WHAT YOU ARE ASKED TO DO: For each line of the listing that contains "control", make a copy and return it.

TASK INPUTS:
===

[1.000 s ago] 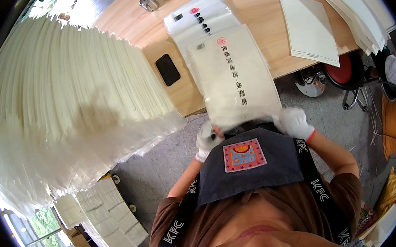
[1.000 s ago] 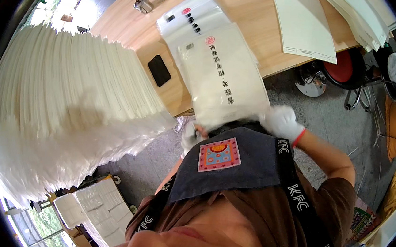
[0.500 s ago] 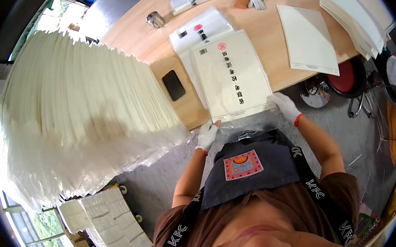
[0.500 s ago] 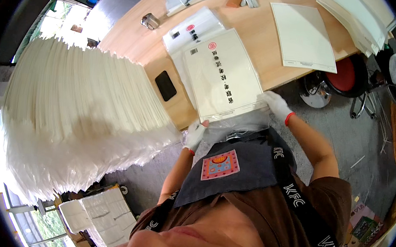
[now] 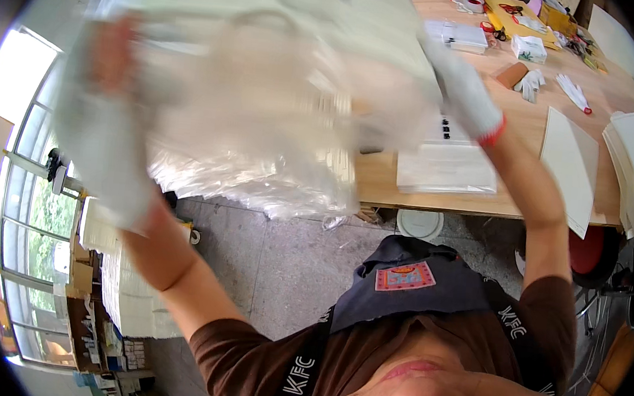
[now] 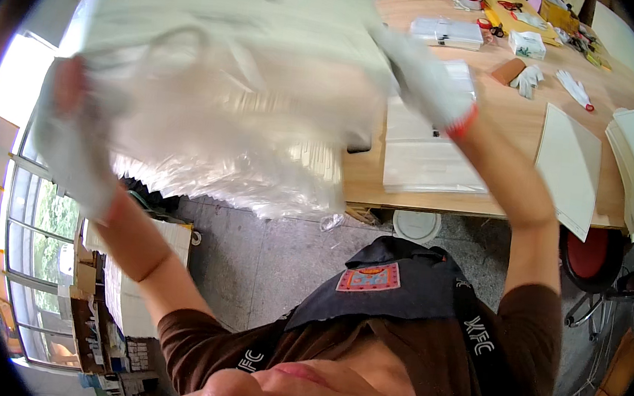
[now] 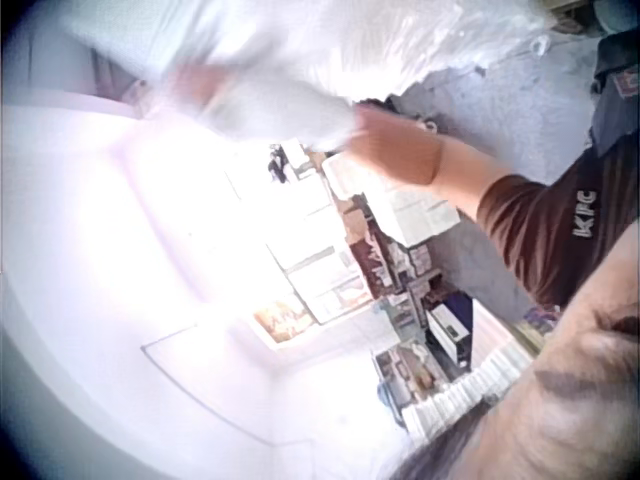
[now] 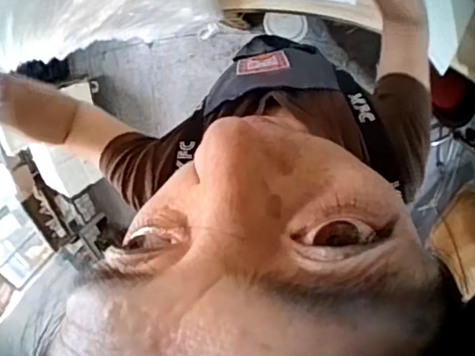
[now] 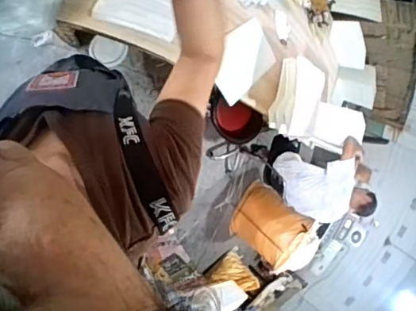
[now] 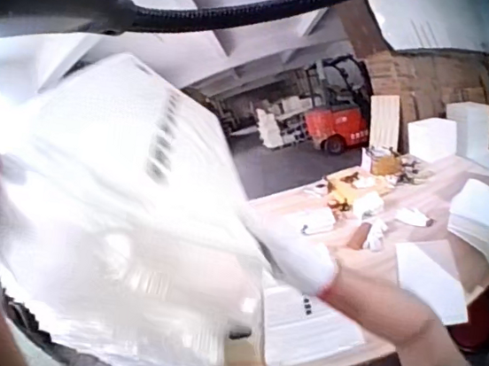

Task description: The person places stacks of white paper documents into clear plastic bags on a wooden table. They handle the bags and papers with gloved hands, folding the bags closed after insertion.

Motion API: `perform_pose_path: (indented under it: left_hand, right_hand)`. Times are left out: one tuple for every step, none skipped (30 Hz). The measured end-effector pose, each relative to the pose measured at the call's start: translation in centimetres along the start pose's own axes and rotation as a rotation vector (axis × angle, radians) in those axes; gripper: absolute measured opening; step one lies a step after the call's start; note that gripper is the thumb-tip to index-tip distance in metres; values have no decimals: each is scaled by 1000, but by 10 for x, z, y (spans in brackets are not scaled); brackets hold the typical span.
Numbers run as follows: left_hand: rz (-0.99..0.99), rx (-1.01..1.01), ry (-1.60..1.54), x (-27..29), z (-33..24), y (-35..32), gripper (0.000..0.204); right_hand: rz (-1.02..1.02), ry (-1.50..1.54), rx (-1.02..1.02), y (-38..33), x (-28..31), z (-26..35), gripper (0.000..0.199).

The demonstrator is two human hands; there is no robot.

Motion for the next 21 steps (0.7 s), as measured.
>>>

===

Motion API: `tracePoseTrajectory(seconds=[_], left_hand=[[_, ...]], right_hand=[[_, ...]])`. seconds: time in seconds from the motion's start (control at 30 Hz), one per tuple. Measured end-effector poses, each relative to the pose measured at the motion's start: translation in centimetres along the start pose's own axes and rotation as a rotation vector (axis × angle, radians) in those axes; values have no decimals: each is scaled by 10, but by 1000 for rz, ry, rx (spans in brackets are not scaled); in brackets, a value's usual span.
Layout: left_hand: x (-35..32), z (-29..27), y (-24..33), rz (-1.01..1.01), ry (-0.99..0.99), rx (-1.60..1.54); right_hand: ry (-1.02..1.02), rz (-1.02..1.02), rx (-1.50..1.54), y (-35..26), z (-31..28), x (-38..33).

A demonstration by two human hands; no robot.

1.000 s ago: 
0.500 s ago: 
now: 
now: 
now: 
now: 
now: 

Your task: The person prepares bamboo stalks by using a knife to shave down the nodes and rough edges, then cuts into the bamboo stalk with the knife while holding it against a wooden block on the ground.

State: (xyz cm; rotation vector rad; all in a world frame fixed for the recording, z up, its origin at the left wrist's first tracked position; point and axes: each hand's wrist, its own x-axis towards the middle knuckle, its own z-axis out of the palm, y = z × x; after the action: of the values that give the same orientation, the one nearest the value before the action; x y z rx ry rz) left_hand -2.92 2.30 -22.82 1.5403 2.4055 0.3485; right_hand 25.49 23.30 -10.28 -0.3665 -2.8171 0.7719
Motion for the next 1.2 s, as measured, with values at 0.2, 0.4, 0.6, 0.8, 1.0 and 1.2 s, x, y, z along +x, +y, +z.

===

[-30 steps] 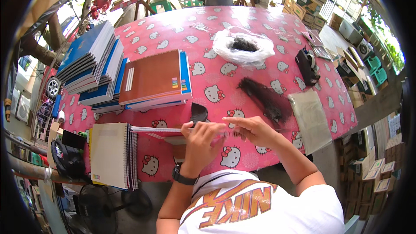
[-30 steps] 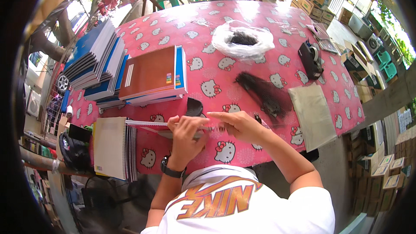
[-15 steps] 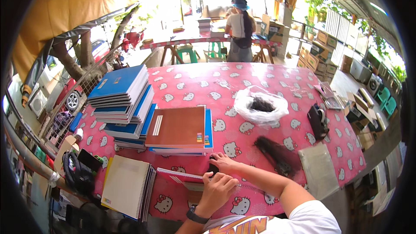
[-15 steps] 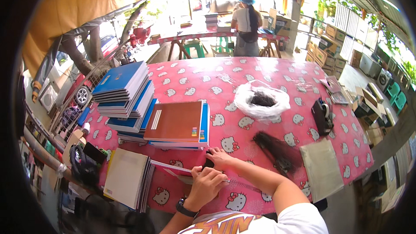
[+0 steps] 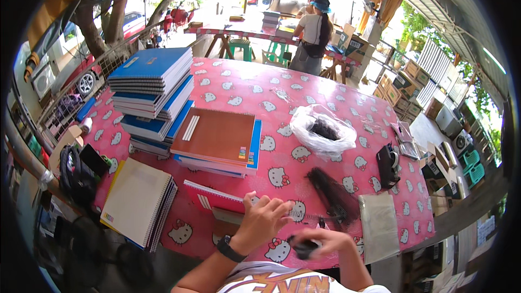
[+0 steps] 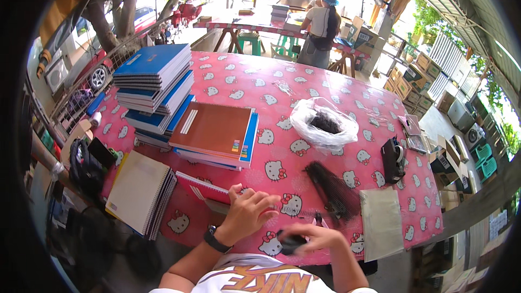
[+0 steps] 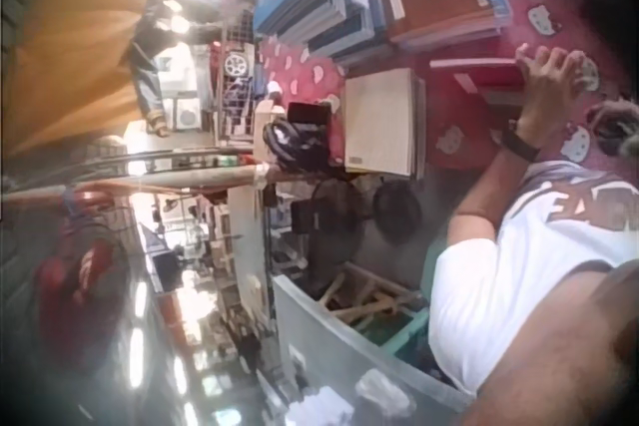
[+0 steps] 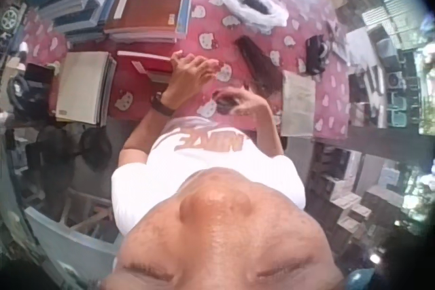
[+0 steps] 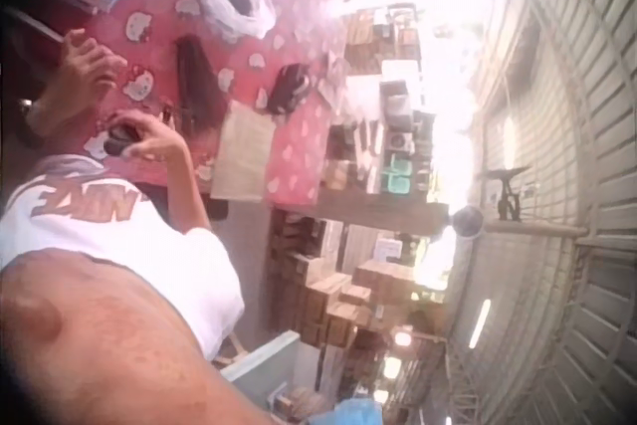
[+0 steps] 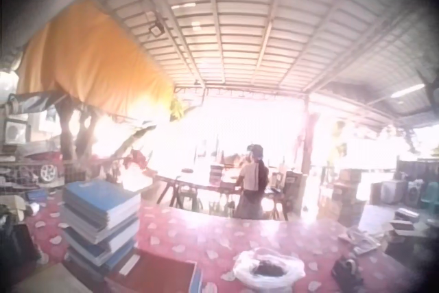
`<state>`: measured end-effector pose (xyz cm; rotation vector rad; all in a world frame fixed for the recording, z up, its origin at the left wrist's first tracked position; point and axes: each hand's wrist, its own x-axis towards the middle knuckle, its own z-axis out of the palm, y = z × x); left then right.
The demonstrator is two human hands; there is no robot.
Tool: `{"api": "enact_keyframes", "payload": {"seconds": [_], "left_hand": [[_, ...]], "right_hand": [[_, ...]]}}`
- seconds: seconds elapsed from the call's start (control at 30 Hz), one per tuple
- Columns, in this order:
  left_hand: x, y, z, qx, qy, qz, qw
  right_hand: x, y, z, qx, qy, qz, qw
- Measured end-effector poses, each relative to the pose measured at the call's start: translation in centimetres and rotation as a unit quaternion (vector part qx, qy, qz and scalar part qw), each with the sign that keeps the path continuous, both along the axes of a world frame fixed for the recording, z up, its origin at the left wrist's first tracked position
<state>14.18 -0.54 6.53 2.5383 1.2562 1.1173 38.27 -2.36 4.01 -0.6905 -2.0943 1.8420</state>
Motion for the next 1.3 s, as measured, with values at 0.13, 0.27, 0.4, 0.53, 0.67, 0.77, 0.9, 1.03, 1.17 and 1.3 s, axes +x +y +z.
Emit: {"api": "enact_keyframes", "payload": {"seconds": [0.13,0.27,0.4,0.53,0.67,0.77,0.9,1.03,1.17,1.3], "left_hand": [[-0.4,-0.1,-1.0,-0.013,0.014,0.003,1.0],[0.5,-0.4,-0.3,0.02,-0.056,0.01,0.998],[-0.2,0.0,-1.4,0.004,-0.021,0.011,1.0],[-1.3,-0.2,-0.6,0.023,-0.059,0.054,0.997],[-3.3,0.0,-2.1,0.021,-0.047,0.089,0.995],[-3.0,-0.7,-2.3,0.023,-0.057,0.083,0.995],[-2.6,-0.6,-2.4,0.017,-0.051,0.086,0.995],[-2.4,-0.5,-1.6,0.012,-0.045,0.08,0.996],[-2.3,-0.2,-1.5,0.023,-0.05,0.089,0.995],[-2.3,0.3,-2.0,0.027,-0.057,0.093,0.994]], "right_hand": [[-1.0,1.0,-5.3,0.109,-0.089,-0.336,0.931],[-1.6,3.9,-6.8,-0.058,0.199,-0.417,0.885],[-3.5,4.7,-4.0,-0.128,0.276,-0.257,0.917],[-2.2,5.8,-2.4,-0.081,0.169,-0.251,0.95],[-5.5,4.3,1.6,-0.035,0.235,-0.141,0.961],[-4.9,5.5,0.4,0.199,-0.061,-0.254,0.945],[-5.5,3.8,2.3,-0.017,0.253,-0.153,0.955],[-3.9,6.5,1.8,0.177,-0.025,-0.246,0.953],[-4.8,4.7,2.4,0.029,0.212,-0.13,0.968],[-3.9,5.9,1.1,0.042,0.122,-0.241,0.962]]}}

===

RESPONSE:
Motion API: `tracePoseTrajectory(seconds=[_], left_hand=[[_, ...]], right_hand=[[_, ...]])`. seconds: time in seconds from the motion's start (control at 30 Hz), one per tuple. Measured end-effector poses, each relative to the pose measured at the motion's start: translation in centimetres along the start pose's own axes and rotation as a rotation vector (axis × angle, radians) in those axes; values have no decimals: each is scaled by 10, but by 1000 for rz, ry, rx (spans in brackets are not scaled); in brackets, a value's usual span.
- seconds: seconds elapsed from the call's start (control at 30 Hz), one per tuple

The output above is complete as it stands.